The researchers studied marmot blood samples collected over multiple summer seasons in Colorado, when the animals are active above ground, to build statistical models that allowed them to estimate what occurred during hibernation. They assessed the biological aging of the marmots based on what are known as epigenetic changes — hundreds of chemical modifications that occur to their DNA.
“Our results from different statistical approaches reveal that epigenetic aging essentially stalls during hibernation,” said lead author Gabriela Pinho, who conducted the study as a UCLA doctoral student advised by Daniel Blumstein and Robert Wayne, professors of ecology and evolutionary biology. “We found that the epigenetic age of marmots increases during the active season, stops during hibernation and continues to increase in the next active season.”
This process, the researchers said, helps explain why the average life span of a yellow-bellied marmot is longer than would be expected from its body weight.
Hibernation, an evolutionary adaptation that allows animals to survive in harsh seasonal environments where there is no food and temperatures are very low, is common among smaller mammals, like marmots, native to the mountainous western regions of the U.S. and Canada.
The marmots’ hibernation alternates between periods of metabolic suppression that last a week or two and shorter periods of increased metabolism, which generally last less than a day. During metabolic suppression, their breathing slows and their body temperature drops dramatically, to the point that “they feel like fuzzy, cold rocks,” Blumstein said.
In addition, they use a miniscule amount of energy, burning about a single gram of fat a day. “That’s essentially nothing for a 5,000-to-6,000–gram (11–13 lbs.) animal,” Pinho noted. This allows them to save energy and survive long periods without food.
During their active summer season, marmots eat a lot, doubling their weight so that they have sufficient fat to survive the next hibernation period.
All of these hibernation-related conditions — diminished food consumption, low body temperature and reduced metabolism — are known to counter the aging process and promote longevity, the researchers said. This delayed aging is likely to occur in other mammals that hibernate, they said, because the molecular and physiological changes are similar.
“This study is the closest scientists have gotten to showing that biological processes involved in hibernation are important contributors to their longer-than-expected life span based on their body weight,” said Pinho, now a researcher with the nonprofit Institute of Ecological Research’s Lowland Tapir Conservation Initiative in Brazil.
“The fact that we are able to detect this reduced aging during hibernation in a wild population means the effect of hibernation on slowing aging is really strong,” said Blumstein, a member of the UCLA Institute of the Environment and Sustainability and a senior author of the study. “This study was possible only because we had access to blood samples from free-living animals whose ages are known.

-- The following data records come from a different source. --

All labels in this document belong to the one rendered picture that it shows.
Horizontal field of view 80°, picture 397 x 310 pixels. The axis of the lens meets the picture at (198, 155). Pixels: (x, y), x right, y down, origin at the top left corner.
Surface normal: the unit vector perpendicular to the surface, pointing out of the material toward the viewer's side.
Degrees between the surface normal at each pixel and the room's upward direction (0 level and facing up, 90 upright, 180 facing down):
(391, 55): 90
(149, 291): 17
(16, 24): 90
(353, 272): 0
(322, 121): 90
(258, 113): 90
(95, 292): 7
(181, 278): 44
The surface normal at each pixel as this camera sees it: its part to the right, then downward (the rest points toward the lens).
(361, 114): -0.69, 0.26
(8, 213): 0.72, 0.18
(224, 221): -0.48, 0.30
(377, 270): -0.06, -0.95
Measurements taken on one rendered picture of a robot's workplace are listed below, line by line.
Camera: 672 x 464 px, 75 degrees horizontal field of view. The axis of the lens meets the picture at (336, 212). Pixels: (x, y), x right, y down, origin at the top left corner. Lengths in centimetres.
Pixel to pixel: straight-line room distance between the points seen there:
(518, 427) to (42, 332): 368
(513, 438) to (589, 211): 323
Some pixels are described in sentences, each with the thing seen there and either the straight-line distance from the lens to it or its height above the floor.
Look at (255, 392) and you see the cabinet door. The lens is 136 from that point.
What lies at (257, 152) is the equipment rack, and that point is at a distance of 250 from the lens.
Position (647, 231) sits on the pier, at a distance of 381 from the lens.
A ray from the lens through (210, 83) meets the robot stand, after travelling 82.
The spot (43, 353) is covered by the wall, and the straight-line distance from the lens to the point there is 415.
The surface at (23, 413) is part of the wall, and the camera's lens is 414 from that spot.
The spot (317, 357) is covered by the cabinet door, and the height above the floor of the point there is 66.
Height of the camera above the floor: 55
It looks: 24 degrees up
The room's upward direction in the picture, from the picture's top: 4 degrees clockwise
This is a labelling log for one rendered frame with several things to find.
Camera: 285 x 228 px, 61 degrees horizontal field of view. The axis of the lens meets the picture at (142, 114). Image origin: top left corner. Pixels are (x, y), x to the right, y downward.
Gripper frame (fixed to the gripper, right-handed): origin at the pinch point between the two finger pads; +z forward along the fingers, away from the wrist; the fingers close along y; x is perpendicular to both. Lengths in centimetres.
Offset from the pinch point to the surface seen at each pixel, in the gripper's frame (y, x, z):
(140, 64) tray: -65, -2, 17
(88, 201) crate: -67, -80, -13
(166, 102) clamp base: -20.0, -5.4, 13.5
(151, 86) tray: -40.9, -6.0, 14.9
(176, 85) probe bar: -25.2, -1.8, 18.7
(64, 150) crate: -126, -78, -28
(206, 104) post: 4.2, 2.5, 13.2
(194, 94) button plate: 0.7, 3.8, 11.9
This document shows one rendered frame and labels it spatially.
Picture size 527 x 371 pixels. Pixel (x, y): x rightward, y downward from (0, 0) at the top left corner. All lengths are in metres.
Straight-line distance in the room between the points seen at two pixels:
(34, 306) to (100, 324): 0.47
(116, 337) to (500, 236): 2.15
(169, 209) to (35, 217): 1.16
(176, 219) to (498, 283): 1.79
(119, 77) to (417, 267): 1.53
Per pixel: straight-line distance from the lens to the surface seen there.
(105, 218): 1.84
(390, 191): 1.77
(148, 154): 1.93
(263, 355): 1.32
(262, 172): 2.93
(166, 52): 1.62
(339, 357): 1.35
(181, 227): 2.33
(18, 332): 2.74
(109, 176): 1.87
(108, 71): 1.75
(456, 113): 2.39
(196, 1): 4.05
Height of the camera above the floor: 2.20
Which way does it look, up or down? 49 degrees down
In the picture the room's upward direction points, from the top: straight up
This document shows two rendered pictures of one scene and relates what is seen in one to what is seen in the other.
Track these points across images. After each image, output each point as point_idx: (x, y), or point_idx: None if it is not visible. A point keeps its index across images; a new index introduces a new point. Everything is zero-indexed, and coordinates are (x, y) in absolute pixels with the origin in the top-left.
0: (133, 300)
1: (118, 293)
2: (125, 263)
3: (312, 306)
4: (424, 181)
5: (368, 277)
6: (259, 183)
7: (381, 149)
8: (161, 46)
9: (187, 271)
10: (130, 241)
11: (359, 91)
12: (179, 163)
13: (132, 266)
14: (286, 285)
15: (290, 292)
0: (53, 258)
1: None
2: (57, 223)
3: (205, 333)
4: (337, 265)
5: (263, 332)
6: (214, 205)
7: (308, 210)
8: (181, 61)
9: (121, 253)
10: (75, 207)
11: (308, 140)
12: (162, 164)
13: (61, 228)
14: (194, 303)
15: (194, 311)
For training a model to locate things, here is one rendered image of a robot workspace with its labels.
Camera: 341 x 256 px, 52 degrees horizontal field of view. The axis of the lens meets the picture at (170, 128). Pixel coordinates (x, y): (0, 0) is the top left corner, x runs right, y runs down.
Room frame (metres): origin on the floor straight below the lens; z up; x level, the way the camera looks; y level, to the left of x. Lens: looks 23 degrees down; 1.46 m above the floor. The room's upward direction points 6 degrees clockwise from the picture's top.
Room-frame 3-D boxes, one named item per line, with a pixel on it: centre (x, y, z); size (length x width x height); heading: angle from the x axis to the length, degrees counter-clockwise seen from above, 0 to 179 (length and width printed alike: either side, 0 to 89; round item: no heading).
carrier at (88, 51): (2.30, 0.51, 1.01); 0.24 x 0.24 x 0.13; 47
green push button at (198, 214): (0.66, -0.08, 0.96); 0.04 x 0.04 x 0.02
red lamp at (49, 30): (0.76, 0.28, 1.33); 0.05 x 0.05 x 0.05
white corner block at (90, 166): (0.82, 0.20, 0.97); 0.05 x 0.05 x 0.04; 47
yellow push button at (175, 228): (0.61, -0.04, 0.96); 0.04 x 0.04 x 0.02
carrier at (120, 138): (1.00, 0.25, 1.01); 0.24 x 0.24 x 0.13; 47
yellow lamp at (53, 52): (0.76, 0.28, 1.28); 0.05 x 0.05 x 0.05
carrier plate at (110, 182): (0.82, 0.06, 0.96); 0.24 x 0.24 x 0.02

Not many wild populations have detailed information about individual chronological age, and this reinforces the importance of long-term field projects.”
There may be biomedical advantages to inducing hibernation conditions in humans or human cells, the researchers said — to preserve organs for transplantation, for example, or as part of long-term space missions.
For the current publication, Pinho and her colleagues studied 73 female yellow-bellied marmots throughout their lives and collected blood samples every two weeks over 14 active seasons, analyzing them regularly. The marmots’ chronological age was calculated based on the date at which juveniles first emerged from their natal burrows. (The age of male marmots is difficult to determine, the researchers said, because they often migrate from one area to another.)
The research is part of part of a 60-year study of yellow-bellied marmots based at the nonprofit Rocky Mountain Biological Laboratory in Colorado and was funded by Brazil’s Science Without Borders program, part of the country’s National Counsel of Technological and Scientific Development, and the National Geographic Society, a Rocky Mountain Biological Laboratory research fellowship and the National Science Foundation.
Other senior study authors are Robert Wayne; Matteo Pellegrini, a UCLA professor of molecular, cell and developmental biology; Steve Horvath, a professor of human genetics and biostatistics at UCLA’s Fielding School of Public Health who developed the “epigenetic clock” in 2013; Julien Martin from Canada’s University of Ottawa; and Sagi Snir from Israel’s University of Haifa. The authors received insights from UCLA’s Statistical Consulting Group.